__What is required__. From the first line to the last, retype everything below exactly, minus the pictures.

----------

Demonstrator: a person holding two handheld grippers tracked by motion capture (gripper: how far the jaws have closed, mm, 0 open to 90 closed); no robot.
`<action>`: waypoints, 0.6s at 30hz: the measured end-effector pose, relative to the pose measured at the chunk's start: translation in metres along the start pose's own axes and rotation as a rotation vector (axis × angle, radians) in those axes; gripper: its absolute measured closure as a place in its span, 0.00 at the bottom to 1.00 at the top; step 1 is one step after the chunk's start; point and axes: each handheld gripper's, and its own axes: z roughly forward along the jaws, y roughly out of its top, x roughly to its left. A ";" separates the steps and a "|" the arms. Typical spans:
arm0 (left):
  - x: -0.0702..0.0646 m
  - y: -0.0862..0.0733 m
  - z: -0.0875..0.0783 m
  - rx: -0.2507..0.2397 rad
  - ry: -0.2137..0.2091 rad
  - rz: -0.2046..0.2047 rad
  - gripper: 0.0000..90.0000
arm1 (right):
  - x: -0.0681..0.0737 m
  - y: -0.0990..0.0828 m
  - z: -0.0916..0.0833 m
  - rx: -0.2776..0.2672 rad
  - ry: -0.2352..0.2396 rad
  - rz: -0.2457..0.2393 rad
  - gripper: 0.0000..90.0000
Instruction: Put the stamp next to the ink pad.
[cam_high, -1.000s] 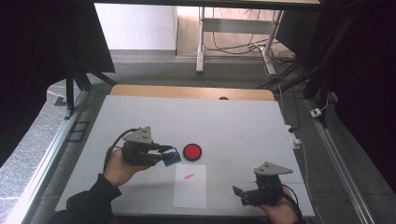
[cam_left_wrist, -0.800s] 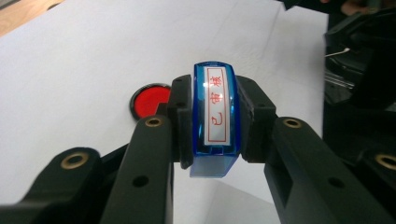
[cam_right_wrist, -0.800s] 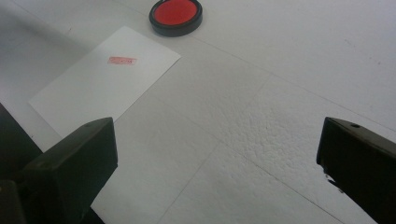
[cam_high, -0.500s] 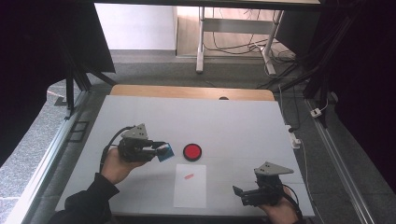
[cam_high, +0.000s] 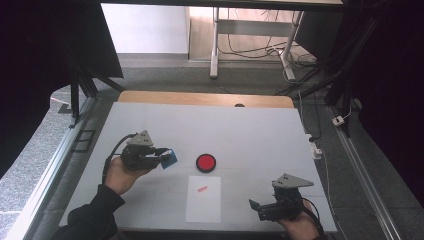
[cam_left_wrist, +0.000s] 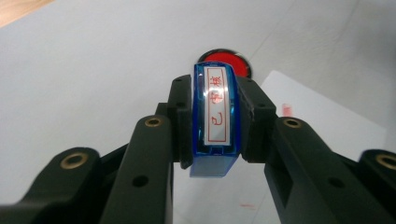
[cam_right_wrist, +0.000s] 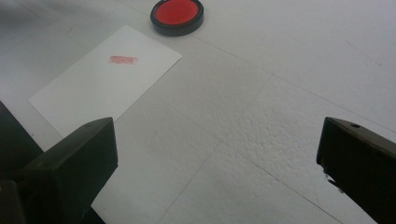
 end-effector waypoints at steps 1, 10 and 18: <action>0.002 -0.001 0.000 0.002 0.006 -0.009 0.78 | 0.000 0.000 0.000 0.000 0.000 -0.001 0.00; 0.013 -0.011 0.002 0.014 0.069 -0.048 0.78 | 0.000 0.000 0.000 0.001 0.001 0.000 0.00; 0.021 -0.018 0.008 0.033 0.095 -0.084 0.78 | 0.000 0.000 0.000 0.006 0.002 -0.005 0.00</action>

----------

__Solution__.
Demonstrator: a person holding two handheld grippers tracked by motion capture (gripper: how far the jaws have closed, mm, 0 open to 90 closed); no robot.
`<action>`: waypoints, 0.6s at 30hz: the measured end-effector pose, relative to the pose measured at the chunk's start: translation in metres along the start pose's own axes and rotation as a rotation vector (axis × angle, radians) in those axes; gripper: its absolute measured closure as a place in its span, 0.00 at the bottom to 1.00 at the top; step 1 is one step after the chunk's start; point and axes: each handheld gripper's, and its own axes: z roughly forward along the jaws, y roughly out of its top, x roughly to its left. A ";" separates the steps and a "|" the arms. Typical spans:
arm0 (left):
  - x: -0.0702..0.0646 m
  - y: -0.0862..0.0733 m
  - z: -0.0875..0.0783 m
  - rx: -0.2507..0.2397 rad
  - ry: -0.2137..0.2091 rad
  - rz: -0.2046..0.2047 rad
  - gripper: 0.0000..90.0000
arm1 (right):
  - x: -0.0681..0.0737 m
  - y: -0.0990..0.0828 m
  - z: -0.0916..0.0833 m
  - rx: -0.2776..0.2672 rad
  - ry: -0.2352..0.2396 rad
  - rz: -0.2457..0.2393 rad
  - gripper: 0.0000..90.0000
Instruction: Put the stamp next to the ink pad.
[cam_high, -1.000s] 
[cam_left_wrist, -0.800s] 
[cam_right_wrist, -0.800s] 
[cam_high, -0.500s] 
[cam_high, +0.000s] 
[cam_left_wrist, +0.000s] 
[cam_right_wrist, +0.000s] 
 end-effector waypoints at steps 1, 10 and 18: <action>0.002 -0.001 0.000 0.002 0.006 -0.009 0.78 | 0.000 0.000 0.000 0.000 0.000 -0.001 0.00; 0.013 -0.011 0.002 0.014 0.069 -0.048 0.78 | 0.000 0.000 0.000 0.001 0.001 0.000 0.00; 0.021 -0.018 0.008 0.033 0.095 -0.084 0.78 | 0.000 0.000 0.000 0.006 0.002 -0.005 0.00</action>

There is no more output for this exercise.